== Segment start ==

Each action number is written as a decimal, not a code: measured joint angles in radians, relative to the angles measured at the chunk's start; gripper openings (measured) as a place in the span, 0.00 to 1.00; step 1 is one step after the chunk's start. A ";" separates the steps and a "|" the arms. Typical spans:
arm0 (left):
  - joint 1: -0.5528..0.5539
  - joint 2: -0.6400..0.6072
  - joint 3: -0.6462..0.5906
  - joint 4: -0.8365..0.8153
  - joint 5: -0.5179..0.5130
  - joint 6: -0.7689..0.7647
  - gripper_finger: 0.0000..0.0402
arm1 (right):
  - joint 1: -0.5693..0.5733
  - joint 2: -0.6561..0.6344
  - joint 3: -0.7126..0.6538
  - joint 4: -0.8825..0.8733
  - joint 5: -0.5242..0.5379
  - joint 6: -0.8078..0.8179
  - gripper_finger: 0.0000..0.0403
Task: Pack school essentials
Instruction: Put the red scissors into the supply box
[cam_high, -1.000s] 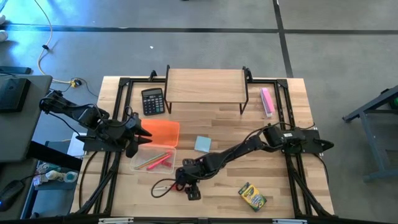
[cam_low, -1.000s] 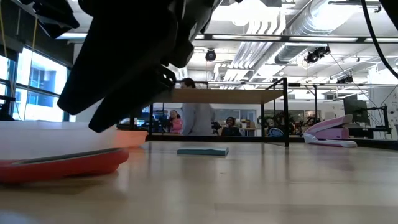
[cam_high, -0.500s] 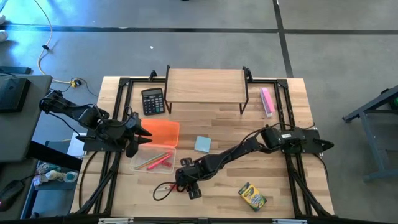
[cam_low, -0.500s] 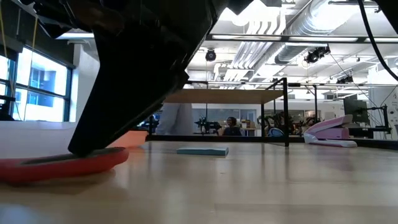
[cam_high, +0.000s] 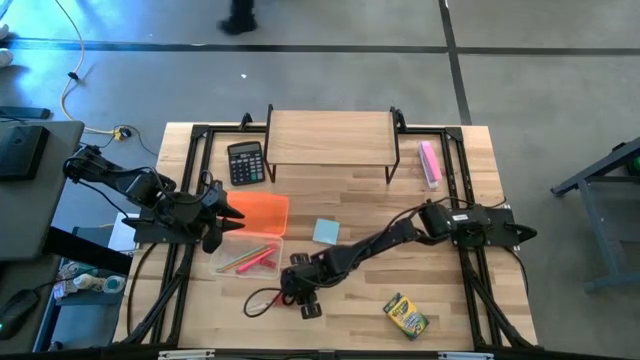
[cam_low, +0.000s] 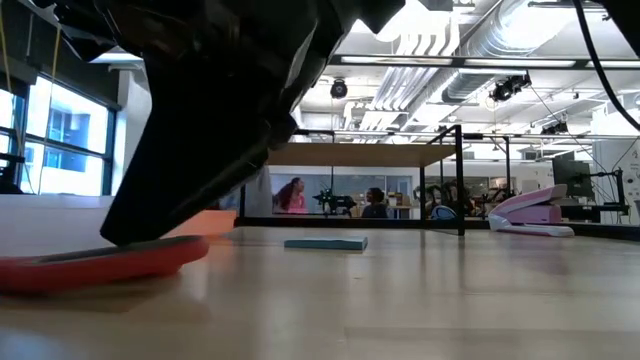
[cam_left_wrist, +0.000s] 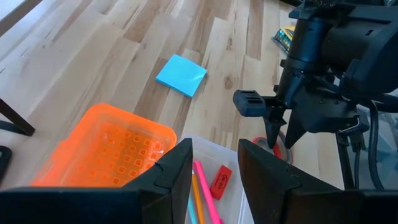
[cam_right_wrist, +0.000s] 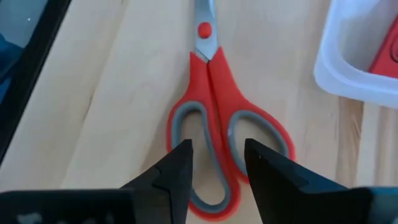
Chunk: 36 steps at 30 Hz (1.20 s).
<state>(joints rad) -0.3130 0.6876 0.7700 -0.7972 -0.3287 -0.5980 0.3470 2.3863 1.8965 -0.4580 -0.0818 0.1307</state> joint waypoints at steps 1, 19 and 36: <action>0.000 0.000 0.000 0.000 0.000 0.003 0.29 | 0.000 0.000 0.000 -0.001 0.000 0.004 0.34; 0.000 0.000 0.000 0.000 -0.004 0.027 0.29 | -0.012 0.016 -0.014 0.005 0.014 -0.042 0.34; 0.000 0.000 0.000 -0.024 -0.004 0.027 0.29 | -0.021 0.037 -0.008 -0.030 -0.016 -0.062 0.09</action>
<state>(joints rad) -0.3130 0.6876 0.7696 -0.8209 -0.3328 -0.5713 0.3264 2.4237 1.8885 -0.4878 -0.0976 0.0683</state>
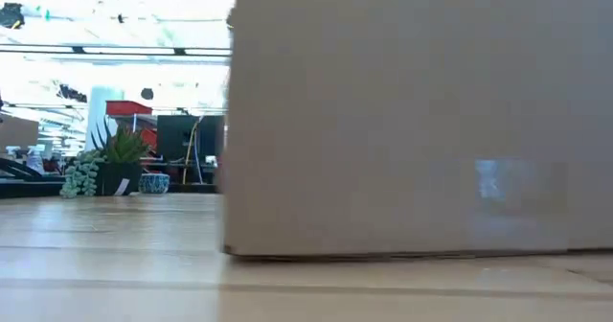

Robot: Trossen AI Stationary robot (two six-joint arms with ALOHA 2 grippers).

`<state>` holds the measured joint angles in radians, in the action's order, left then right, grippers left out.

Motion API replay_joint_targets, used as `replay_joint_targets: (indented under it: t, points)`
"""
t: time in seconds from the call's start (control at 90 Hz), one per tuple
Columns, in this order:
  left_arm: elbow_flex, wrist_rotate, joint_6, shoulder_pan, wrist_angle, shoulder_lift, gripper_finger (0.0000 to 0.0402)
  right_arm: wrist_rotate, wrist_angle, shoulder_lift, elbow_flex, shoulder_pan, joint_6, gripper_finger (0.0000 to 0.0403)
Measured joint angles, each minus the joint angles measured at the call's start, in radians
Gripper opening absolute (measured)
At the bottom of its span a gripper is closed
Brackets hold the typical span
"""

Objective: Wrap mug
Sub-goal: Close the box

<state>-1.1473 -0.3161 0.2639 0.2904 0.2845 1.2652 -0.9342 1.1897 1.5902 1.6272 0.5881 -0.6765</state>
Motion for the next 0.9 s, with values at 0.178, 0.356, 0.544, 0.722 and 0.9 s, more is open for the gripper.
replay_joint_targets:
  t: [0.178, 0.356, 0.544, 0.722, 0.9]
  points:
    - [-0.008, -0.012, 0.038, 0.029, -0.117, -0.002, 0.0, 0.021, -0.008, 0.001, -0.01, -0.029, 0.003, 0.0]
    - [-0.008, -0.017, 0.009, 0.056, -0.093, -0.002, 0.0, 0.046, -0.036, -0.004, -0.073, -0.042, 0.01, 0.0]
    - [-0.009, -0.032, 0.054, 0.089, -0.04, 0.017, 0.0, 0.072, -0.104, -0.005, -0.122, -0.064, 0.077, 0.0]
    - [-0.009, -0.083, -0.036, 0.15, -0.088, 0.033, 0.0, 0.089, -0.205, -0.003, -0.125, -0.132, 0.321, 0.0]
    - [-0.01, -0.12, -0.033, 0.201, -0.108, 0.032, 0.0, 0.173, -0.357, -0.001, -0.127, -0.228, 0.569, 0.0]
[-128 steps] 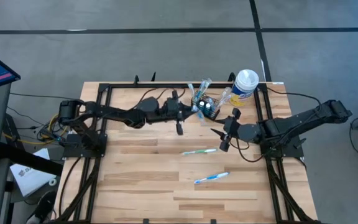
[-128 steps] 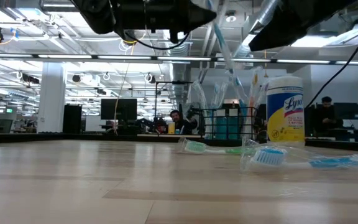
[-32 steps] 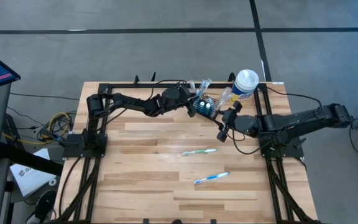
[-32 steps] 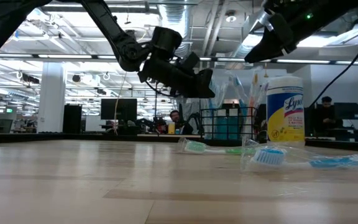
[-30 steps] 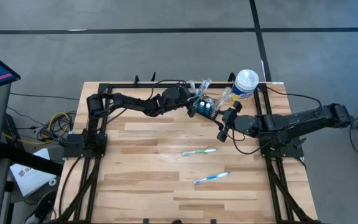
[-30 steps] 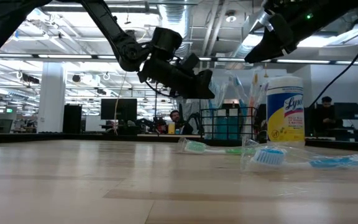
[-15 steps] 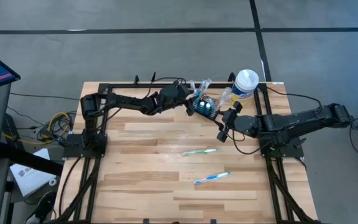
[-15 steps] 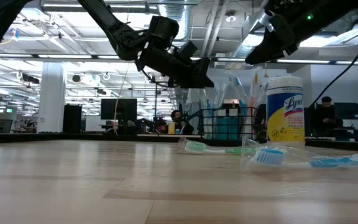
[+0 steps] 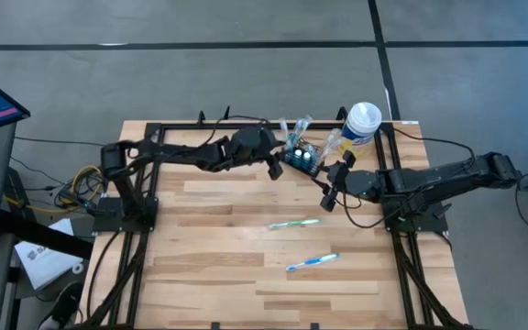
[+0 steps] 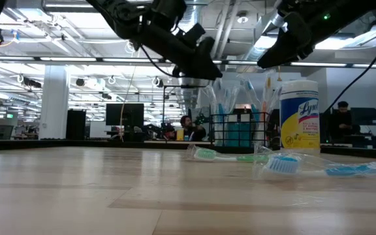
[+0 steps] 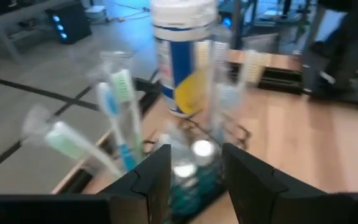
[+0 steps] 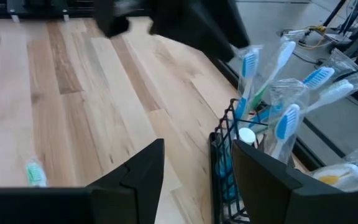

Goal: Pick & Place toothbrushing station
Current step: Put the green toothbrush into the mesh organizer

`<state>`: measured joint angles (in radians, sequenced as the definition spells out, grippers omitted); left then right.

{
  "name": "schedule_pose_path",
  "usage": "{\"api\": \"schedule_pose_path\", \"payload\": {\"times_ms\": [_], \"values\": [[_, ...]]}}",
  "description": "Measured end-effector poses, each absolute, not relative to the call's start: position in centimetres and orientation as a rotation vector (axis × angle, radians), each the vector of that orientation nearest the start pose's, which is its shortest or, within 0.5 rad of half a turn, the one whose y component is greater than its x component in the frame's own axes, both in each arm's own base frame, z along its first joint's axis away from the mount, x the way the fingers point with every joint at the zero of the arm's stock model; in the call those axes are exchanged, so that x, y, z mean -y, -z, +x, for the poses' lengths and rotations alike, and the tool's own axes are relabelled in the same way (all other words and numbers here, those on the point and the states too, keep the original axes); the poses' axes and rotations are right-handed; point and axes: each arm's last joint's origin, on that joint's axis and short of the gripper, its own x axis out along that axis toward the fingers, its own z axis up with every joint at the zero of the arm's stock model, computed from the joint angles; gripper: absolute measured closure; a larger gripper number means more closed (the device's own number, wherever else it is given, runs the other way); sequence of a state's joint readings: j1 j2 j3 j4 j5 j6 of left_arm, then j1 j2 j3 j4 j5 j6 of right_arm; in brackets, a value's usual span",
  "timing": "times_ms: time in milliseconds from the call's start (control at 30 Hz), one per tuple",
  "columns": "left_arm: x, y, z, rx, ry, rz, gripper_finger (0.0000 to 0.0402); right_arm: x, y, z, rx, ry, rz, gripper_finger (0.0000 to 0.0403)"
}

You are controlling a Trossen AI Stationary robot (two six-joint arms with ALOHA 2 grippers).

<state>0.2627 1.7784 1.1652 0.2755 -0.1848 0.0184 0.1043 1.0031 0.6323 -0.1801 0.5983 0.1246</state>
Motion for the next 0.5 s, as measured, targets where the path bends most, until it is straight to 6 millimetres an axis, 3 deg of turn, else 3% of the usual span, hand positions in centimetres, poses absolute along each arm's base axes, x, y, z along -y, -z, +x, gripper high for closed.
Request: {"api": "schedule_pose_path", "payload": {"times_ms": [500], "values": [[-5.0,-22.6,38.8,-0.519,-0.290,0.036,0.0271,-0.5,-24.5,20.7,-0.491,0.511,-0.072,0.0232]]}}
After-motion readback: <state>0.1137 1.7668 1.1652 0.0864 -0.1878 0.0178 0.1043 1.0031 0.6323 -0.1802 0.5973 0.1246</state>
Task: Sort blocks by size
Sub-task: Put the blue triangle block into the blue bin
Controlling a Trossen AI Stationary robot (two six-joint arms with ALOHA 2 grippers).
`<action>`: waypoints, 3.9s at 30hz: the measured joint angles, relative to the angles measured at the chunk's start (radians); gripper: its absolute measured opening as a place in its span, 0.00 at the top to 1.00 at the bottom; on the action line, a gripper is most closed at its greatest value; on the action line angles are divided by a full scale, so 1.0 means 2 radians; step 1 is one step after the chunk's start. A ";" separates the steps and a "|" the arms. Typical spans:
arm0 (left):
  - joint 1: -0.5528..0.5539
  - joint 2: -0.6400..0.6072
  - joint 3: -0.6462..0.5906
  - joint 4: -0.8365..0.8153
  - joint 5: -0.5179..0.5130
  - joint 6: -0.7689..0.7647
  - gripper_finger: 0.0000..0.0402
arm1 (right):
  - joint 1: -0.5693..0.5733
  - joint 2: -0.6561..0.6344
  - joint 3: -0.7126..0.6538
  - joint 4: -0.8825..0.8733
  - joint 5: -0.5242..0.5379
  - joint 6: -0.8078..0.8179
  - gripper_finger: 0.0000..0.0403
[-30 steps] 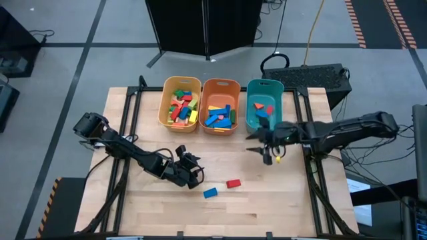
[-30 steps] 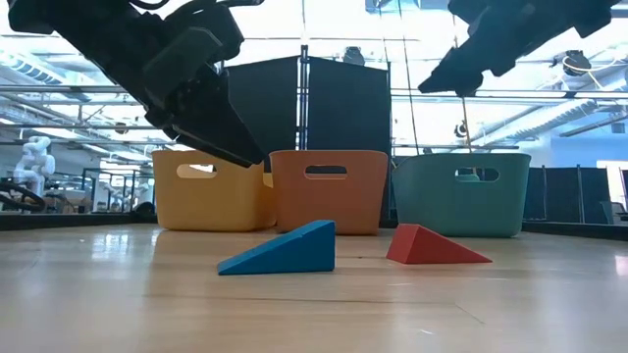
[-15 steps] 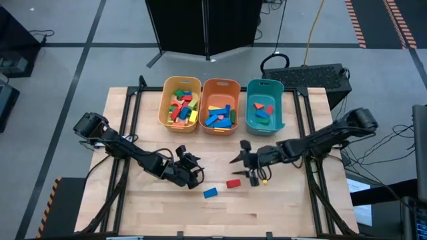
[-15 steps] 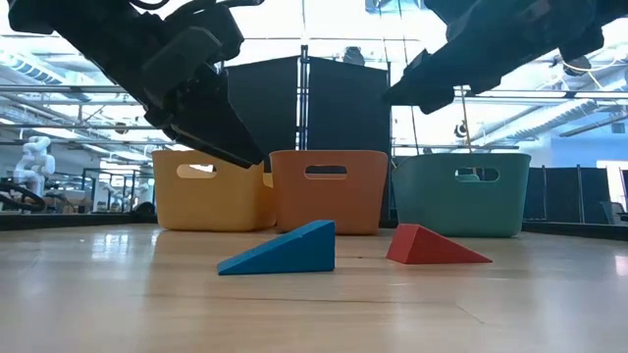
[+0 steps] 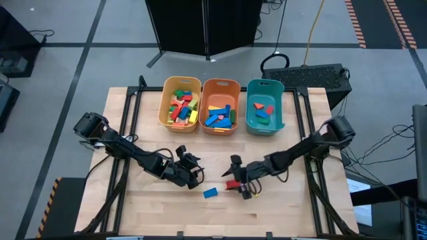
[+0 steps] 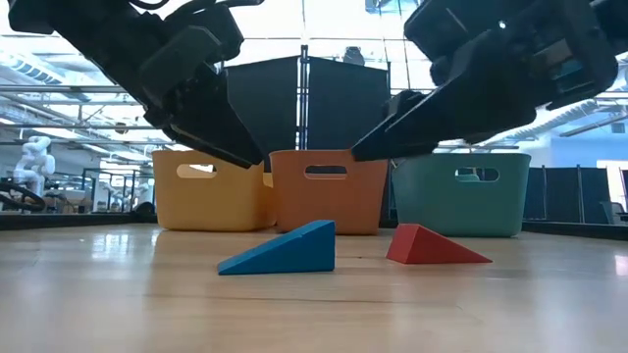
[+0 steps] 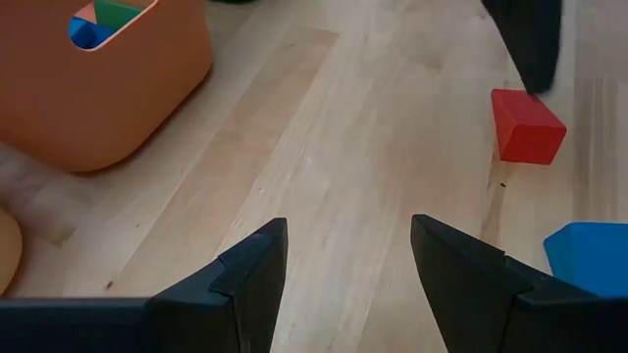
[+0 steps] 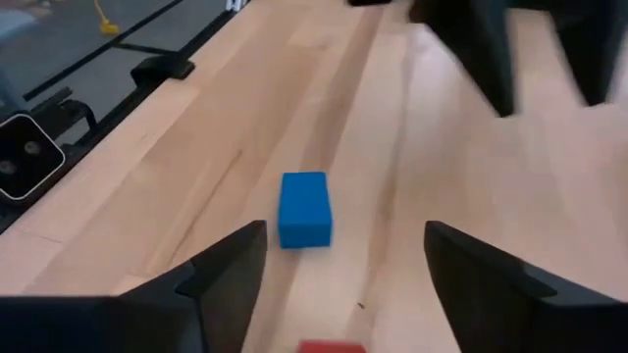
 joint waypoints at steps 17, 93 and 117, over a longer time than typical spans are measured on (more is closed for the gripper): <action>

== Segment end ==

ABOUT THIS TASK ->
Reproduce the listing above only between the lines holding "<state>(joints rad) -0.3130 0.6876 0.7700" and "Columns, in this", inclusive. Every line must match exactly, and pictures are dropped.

EXERCISE SOLUTION ->
<state>(joints rad) -0.3130 0.6876 0.7700 -0.7972 -0.3287 -0.5980 0.3470 2.3863 1.8965 -0.4580 -0.0818 0.1307</state> joint waypoints at steps 1, 19 and 36: <action>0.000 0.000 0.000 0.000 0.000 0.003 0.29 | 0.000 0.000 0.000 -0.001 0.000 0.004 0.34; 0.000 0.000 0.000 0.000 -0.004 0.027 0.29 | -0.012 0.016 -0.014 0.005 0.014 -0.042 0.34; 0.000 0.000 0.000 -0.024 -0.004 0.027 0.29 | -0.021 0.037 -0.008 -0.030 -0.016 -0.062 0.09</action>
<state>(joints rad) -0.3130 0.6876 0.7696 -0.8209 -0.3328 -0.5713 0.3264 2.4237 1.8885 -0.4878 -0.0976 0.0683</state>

Robot: Trossen AI Stationary robot (two six-joint arms with ALOHA 2 grippers).

`<state>` holds the measured joint angles in radians, in the action's order, left then right, grippers left out.

Motion API replay_joint_targets, used as `replay_joint_targets: (indented under it: t, points)`
"""
t: time in seconds from the call's start (control at 90 Hz), one per tuple
Columns, in this order:

This response is now finished.